A wise man once said that it must be a very strange problem indeed if the solution is “more politicians”.  It sums up the attitude which will colour the response of many to the Silk proposal to increase the number of AMs; it’s a proposal which is unlikely to prove popular except amongst those who would rather like to join their ranks.
It’s not a new proposal; Richard proposed the same some years ago.  And the current number of 60 always looked like a number plucked out of the air.  Based on the number of MPs end the extant constituency boundaries (factors which have never been static anyway) it always looked like another of Ron Davies’s fudges – what would his party allow him to get away with.
There’s a sense in which any other number suggested is equally arbitrary; any nice round number such as 80 or 100 will always appear thus.  And it probably is, ultimately, simply a matter of opinion.  For what it’s worth, I’d support an increase – I’m simply recognising that there’s a large subjective element in that opinion.

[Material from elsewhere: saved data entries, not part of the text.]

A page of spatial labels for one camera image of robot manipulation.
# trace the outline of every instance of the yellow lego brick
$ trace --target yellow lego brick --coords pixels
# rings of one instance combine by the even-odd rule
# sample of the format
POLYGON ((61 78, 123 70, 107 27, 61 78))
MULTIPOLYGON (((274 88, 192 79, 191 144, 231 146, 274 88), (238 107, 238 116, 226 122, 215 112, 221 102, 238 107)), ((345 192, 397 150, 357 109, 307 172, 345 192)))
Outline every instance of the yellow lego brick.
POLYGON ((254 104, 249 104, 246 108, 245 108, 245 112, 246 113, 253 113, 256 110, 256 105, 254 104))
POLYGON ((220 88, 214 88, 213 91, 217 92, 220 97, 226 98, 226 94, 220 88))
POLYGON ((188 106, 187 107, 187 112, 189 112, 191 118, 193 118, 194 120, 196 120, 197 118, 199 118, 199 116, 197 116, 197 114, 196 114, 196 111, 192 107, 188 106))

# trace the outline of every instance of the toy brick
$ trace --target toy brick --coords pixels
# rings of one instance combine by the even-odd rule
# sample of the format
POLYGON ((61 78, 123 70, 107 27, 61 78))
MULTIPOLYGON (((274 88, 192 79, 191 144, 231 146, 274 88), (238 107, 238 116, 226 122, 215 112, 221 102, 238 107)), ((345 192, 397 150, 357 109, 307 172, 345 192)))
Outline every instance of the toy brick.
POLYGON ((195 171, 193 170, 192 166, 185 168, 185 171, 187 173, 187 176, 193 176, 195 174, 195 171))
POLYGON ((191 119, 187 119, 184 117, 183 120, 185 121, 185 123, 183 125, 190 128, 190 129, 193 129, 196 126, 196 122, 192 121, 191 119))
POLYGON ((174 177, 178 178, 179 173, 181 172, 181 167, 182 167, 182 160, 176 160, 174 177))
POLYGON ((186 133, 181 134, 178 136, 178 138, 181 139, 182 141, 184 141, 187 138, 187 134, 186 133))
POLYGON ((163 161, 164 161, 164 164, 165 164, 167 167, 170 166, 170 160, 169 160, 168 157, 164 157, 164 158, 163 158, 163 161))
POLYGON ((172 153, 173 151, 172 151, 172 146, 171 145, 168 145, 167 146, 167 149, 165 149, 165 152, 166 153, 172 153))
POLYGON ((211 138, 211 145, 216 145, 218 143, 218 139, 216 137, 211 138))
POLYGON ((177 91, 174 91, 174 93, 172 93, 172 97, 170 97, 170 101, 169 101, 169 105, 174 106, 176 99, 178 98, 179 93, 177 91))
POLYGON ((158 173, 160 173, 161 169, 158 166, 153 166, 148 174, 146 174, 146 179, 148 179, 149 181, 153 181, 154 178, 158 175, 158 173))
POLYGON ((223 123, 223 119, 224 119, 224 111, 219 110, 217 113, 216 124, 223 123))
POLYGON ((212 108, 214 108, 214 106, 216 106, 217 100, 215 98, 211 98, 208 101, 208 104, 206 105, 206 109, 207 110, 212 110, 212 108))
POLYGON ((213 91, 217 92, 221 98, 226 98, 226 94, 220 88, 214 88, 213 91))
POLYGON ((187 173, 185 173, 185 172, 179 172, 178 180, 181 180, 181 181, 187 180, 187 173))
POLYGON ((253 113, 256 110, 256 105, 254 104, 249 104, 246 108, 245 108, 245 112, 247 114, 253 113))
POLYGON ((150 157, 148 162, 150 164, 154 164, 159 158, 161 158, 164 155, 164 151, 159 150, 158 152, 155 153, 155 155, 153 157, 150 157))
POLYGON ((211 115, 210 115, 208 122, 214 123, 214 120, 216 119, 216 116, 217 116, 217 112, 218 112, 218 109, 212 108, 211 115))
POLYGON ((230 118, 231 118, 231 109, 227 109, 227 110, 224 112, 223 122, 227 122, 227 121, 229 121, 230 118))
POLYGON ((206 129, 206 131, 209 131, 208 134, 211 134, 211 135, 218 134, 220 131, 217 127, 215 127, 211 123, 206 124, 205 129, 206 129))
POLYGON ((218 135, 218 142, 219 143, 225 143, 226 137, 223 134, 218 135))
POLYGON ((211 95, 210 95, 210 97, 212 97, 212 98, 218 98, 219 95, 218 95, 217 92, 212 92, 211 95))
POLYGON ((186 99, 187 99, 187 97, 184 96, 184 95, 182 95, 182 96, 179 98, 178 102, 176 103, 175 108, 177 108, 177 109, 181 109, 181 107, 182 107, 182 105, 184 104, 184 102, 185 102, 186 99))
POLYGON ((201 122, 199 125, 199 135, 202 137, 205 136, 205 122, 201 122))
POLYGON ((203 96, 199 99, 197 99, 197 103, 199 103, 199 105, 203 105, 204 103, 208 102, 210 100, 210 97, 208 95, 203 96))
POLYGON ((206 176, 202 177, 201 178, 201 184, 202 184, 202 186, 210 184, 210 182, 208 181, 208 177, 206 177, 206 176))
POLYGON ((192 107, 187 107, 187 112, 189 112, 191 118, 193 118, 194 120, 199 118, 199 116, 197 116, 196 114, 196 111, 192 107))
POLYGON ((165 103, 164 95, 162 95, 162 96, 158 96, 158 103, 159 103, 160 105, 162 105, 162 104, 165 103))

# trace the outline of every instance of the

One of the reasons given for an increase is the workload of the current AMs; and another is the fact that taking the “payroll” vote out – ministers, whips etc. – leaves an excessively small pool of backbenchers to cover an increasing range of subject areas.  That in turn makes it harder for AMs to become masters of one aspect of policy, obliging them instead to remain jacks of all trades.  I have a lot of sympathy with those arguments; but I’ll admit that I'd have even more if there weren’t AMs holding other jobs outside the Assembly - whether as councillors or running businesses or whatever - and if some of them didn’t appear at times to be merely reading the scripts they’ve been given.
One aspect of increasing the numbers of AMs that leaves me cold however is the instant suggestion that any increase needs to be accompanied by a decrease in the numbers of MPs or councillors or both.  It’s not that there aren’t arguments for a change in the numbers of either or both; it’s more that the relationship between the numbers in different roles is tenuous at best and is not really being based on any objective analysis of the responsibilities or workload.

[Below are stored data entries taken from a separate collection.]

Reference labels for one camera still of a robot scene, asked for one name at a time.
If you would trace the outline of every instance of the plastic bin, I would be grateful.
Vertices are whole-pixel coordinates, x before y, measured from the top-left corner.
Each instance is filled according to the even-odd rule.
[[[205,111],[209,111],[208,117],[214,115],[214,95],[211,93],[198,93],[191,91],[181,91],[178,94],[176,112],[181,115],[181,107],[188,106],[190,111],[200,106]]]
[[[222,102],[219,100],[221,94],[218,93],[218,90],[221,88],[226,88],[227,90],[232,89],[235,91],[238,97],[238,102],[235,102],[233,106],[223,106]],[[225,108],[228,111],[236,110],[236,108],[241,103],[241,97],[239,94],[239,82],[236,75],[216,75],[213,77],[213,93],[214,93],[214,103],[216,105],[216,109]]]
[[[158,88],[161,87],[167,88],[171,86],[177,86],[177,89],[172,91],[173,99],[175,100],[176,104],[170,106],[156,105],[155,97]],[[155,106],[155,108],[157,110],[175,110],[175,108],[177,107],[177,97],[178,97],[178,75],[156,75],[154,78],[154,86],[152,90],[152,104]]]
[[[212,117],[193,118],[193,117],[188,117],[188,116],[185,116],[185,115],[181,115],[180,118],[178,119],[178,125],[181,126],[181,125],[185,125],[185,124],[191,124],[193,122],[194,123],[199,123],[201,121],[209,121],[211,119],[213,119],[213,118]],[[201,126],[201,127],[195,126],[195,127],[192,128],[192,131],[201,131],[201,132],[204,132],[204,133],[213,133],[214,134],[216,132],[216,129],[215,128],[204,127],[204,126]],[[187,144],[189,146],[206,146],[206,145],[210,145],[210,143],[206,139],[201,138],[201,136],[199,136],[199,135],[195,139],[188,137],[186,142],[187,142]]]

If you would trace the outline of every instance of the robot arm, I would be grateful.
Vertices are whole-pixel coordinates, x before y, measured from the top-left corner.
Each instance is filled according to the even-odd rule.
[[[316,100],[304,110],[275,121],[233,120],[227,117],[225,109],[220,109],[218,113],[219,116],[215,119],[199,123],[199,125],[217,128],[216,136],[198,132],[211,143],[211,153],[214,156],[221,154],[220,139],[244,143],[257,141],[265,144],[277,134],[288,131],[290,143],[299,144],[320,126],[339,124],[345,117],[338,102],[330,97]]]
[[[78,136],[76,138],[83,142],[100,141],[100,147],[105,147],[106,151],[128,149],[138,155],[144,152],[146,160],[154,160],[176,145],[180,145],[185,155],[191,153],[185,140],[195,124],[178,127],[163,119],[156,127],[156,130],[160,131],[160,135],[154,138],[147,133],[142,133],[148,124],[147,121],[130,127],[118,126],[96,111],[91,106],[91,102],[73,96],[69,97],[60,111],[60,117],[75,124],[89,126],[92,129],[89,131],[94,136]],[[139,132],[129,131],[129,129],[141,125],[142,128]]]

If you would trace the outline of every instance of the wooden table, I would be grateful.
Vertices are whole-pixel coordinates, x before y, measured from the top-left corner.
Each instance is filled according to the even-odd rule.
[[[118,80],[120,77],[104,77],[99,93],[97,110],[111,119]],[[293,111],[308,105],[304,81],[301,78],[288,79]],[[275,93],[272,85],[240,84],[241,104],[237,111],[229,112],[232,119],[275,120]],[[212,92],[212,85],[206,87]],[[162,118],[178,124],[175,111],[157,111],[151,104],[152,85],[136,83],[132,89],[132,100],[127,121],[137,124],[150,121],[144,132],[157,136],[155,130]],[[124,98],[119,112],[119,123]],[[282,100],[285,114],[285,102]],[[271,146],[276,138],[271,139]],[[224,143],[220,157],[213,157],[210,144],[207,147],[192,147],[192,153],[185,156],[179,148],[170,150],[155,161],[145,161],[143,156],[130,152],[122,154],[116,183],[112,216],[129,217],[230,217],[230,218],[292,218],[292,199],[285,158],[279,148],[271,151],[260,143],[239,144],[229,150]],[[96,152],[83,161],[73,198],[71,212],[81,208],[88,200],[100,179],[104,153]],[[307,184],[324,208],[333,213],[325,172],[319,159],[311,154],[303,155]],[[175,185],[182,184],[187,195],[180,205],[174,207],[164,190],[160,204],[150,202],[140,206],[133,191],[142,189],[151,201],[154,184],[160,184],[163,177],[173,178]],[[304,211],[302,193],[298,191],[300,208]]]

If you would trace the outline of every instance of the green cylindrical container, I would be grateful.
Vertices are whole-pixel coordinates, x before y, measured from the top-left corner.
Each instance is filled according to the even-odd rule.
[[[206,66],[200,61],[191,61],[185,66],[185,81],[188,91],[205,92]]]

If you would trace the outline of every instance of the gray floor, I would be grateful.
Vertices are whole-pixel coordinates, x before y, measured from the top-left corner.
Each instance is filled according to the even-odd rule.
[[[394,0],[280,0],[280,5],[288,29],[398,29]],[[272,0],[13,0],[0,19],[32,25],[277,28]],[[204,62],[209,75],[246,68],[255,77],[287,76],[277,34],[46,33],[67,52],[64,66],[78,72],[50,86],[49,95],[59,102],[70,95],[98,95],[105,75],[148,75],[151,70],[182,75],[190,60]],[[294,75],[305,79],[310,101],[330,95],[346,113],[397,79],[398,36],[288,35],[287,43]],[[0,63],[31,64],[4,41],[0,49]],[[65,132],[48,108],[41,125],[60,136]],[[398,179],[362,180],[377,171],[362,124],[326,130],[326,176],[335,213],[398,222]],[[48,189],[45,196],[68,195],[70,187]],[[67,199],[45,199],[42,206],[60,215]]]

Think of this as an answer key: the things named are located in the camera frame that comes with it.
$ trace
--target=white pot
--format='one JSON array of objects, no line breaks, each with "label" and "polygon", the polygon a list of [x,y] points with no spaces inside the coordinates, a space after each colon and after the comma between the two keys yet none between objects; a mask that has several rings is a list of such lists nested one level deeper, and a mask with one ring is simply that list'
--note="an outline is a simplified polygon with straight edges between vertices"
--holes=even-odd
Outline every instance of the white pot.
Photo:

It seems to be based partly on an unsubstantiated premise that there is a “right” number of politicians in total, and partly on politicians’ fear of telling the electorate that we need more of them.  I can understand the second; but being afraid to say what’s needed simply plays to that antipathy and strengthens it.

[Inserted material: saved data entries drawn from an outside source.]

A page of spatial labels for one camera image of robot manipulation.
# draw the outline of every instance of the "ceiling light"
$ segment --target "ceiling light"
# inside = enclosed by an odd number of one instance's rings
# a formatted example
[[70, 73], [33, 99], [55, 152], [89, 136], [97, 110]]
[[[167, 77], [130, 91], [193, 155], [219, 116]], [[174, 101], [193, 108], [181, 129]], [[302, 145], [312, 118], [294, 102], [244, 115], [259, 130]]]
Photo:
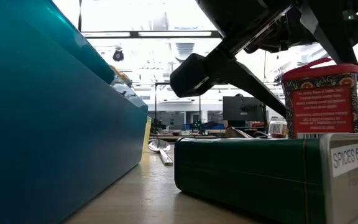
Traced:
[[84, 37], [130, 37], [129, 32], [82, 32]]
[[164, 103], [164, 104], [191, 103], [191, 100], [189, 100], [189, 99], [171, 99], [171, 100], [159, 101], [159, 103]]
[[211, 31], [139, 32], [141, 37], [208, 37], [211, 34]]

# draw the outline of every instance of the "black camera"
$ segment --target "black camera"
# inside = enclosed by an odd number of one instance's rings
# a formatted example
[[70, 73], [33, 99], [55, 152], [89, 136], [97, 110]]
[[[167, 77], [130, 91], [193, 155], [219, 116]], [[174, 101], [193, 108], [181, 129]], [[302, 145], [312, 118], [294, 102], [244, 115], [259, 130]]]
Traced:
[[117, 49], [116, 52], [114, 53], [114, 55], [112, 56], [112, 59], [115, 60], [116, 62], [120, 62], [120, 61], [124, 60], [124, 54], [123, 54], [122, 50]]

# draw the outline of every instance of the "computer monitor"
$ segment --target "computer monitor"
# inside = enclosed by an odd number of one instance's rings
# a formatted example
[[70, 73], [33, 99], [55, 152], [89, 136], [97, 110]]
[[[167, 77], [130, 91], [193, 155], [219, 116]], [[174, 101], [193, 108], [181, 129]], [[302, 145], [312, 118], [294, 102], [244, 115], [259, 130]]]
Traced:
[[223, 120], [265, 122], [264, 116], [264, 104], [253, 97], [223, 97]]

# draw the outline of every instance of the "desk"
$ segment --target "desk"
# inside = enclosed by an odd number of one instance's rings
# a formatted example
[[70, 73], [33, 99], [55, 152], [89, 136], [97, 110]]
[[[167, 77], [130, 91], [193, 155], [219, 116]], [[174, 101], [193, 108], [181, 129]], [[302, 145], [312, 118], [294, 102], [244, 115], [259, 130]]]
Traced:
[[[175, 160], [173, 149], [168, 153]], [[173, 166], [164, 166], [160, 155], [145, 152], [139, 166], [65, 223], [273, 224], [245, 213], [181, 193], [174, 182]]]

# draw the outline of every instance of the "white label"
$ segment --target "white label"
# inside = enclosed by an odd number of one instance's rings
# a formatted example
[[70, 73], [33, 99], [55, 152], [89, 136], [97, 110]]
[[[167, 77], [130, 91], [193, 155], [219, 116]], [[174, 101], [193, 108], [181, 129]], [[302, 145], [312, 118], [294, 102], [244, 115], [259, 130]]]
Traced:
[[333, 176], [358, 168], [358, 143], [331, 149]]

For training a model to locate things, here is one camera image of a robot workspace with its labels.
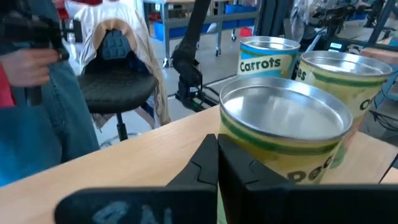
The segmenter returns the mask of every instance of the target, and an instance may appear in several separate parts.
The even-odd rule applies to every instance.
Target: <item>can rim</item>
[[[288,80],[288,79],[284,79],[284,78],[276,78],[276,77],[249,77],[249,78],[245,78],[245,79],[253,79],[255,80],[259,80],[259,79],[269,79],[270,82],[272,81],[276,81],[281,83],[282,85],[285,86],[271,86],[268,85],[269,87],[273,87],[273,88],[285,88],[286,90],[289,91],[294,91],[298,94],[302,94],[305,95],[306,97],[311,98],[312,100],[315,101],[319,101],[321,102],[321,100],[315,98],[314,96],[322,96],[325,98],[328,98],[329,100],[333,101],[333,103],[338,104],[339,107],[341,107],[343,109],[343,111],[346,113],[346,115],[348,116],[348,123],[345,124],[344,128],[340,131],[339,134],[337,134],[336,136],[332,136],[330,138],[296,138],[296,137],[289,137],[289,136],[283,136],[281,134],[274,134],[274,133],[270,133],[268,131],[265,130],[261,130],[260,128],[249,124],[245,121],[242,121],[238,118],[236,118],[233,114],[231,114],[231,112],[229,110],[227,110],[227,108],[225,108],[225,101],[224,101],[224,95],[227,96],[228,94],[231,93],[231,91],[225,93],[225,91],[228,90],[228,87],[230,85],[233,85],[236,82],[241,81],[242,79],[235,79],[233,81],[231,81],[229,84],[225,85],[221,91],[220,91],[220,96],[219,96],[219,101],[220,101],[220,109],[223,110],[229,118],[231,118],[233,121],[237,122],[238,124],[241,124],[242,126],[244,126],[245,128],[249,128],[251,131],[258,133],[258,134],[262,134],[265,135],[267,137],[271,137],[271,138],[277,138],[277,139],[281,139],[281,140],[288,140],[288,141],[294,141],[294,142],[298,142],[298,143],[314,143],[314,142],[325,142],[325,141],[338,141],[340,140],[345,134],[347,134],[352,126],[353,126],[353,115],[351,113],[351,111],[349,110],[349,108],[342,102],[340,101],[338,98],[336,98],[335,96],[333,96],[332,94],[328,93],[325,90],[316,88],[314,86],[302,83],[302,82],[296,82],[294,80]],[[286,88],[286,86],[293,84],[295,87],[294,88]],[[249,88],[249,87],[255,87],[255,86],[259,86],[259,87],[265,87],[266,85],[248,85],[248,86],[242,86],[241,88],[235,89],[236,90],[241,90],[243,88]]]
[[[292,47],[289,49],[272,49],[272,48],[256,47],[256,46],[247,44],[249,39],[251,41],[256,41],[256,40],[260,41],[263,39],[263,40],[269,40],[269,42],[272,42],[272,40],[279,40],[278,42],[276,42],[277,44],[284,44],[284,45],[288,45],[288,46],[292,46]],[[301,46],[300,43],[298,43],[294,40],[281,38],[281,37],[270,37],[270,36],[243,37],[241,39],[241,44],[248,46],[248,47],[252,47],[254,49],[258,49],[258,50],[275,50],[278,52],[298,50]]]
[[[349,55],[350,57],[352,57],[352,58],[356,58],[356,60],[358,61],[359,59],[363,59],[363,60],[366,60],[367,62],[372,62],[372,63],[378,63],[378,64],[380,64],[382,67],[384,67],[384,68],[388,68],[388,72],[381,72],[381,73],[379,73],[379,74],[374,74],[374,73],[361,73],[361,74],[358,74],[358,73],[353,73],[353,72],[344,72],[344,71],[333,71],[333,70],[327,70],[327,69],[325,69],[325,68],[323,68],[323,67],[321,67],[321,66],[319,66],[319,65],[317,65],[317,64],[315,64],[315,63],[313,63],[313,62],[311,62],[311,61],[309,61],[308,59],[309,58],[314,58],[314,57],[316,57],[316,53],[319,53],[319,54],[329,54],[329,55],[332,55],[332,56],[337,56],[337,55]],[[319,69],[319,70],[323,70],[323,71],[326,71],[326,72],[330,72],[330,73],[332,73],[332,74],[339,74],[339,75],[346,75],[346,76],[351,76],[351,77],[369,77],[369,78],[375,78],[375,77],[388,77],[388,76],[390,76],[391,74],[392,74],[392,72],[393,72],[393,70],[392,70],[392,68],[391,68],[391,66],[389,65],[389,64],[387,64],[387,63],[385,63],[385,62],[381,62],[381,61],[379,61],[379,60],[376,60],[376,59],[374,59],[374,58],[370,58],[370,57],[366,57],[366,56],[363,56],[363,55],[354,55],[354,54],[349,54],[349,53],[345,53],[345,52],[330,52],[330,51],[327,51],[327,50],[314,50],[314,51],[311,51],[311,52],[305,52],[305,53],[303,53],[302,55],[301,55],[301,61],[302,62],[304,62],[304,63],[306,63],[306,64],[308,64],[308,65],[310,65],[310,66],[312,66],[312,67],[315,67],[315,68],[317,68],[317,69]]]

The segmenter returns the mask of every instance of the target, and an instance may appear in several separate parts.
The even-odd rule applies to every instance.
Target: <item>person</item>
[[[33,14],[59,21],[52,0],[26,2]],[[28,46],[0,42],[0,186],[100,148],[69,63]],[[42,104],[28,106],[24,88],[37,85]]]

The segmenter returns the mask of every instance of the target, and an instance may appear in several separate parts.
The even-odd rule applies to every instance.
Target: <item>hand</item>
[[[50,80],[48,65],[59,60],[53,49],[24,49],[0,57],[8,82],[16,87],[32,87]]]

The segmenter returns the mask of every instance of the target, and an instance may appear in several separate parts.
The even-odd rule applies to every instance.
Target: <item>white cloth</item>
[[[155,128],[169,123],[171,119],[162,69],[154,56],[146,23],[136,11],[136,3],[132,0],[104,0],[100,5],[89,6],[66,0],[65,8],[70,17],[81,21],[83,43],[71,45],[71,56],[78,64],[78,73],[83,73],[86,65],[96,57],[96,49],[104,39],[106,30],[120,30],[128,39],[137,58],[145,63],[148,71],[158,80],[153,97],[155,118],[151,126]]]

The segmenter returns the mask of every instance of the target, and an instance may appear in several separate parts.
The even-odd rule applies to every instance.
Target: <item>gray floor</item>
[[[170,49],[173,50],[179,42],[180,40],[172,40],[170,43]],[[215,43],[215,35],[204,35],[200,41],[200,49],[197,51],[197,60],[201,64],[200,70],[203,74],[204,83],[210,83],[215,80],[227,78],[235,74],[237,70],[239,38],[237,41],[233,42],[231,40],[231,31],[224,31],[221,46],[222,55],[220,57],[215,57]],[[162,43],[157,40],[153,40],[152,45],[155,50],[158,63],[161,65],[165,57],[164,47]],[[165,68],[164,78],[168,95],[174,94],[177,91],[178,84],[177,72],[173,68]],[[216,91],[220,91],[222,86],[227,84],[227,82],[228,80],[221,83],[215,83],[212,87]],[[390,114],[398,119],[398,113],[396,113],[396,111],[398,111],[397,109],[398,103],[390,102],[388,100],[384,102],[382,108],[379,108],[383,113]],[[182,104],[173,97],[170,97],[169,99],[169,110],[173,121],[194,113],[193,111],[184,108]],[[133,111],[124,113],[123,118],[125,120],[127,130],[130,133],[145,133],[150,131],[149,125]],[[385,139],[386,141],[398,146],[398,137],[396,136],[396,133],[386,131],[380,126],[380,124],[373,120],[373,117],[370,114],[367,115],[367,119],[361,130],[375,138]],[[103,128],[101,128],[101,130],[97,129],[96,132],[100,144],[117,136],[116,118],[112,118],[104,125]]]

We’re not afraid to say if we think we need more teachers or police – why be so defensive and fearful about the requirements of a properly operating democracy?

1 comment:

Cibwr said...

A law of conservation of politicians?

Well the Assembly in its 1979 incarnation was to have 72 members... councils are thought to need a minimum of 30 to be effective. The public mood is for less politicians and its difficult to persuade otherwise.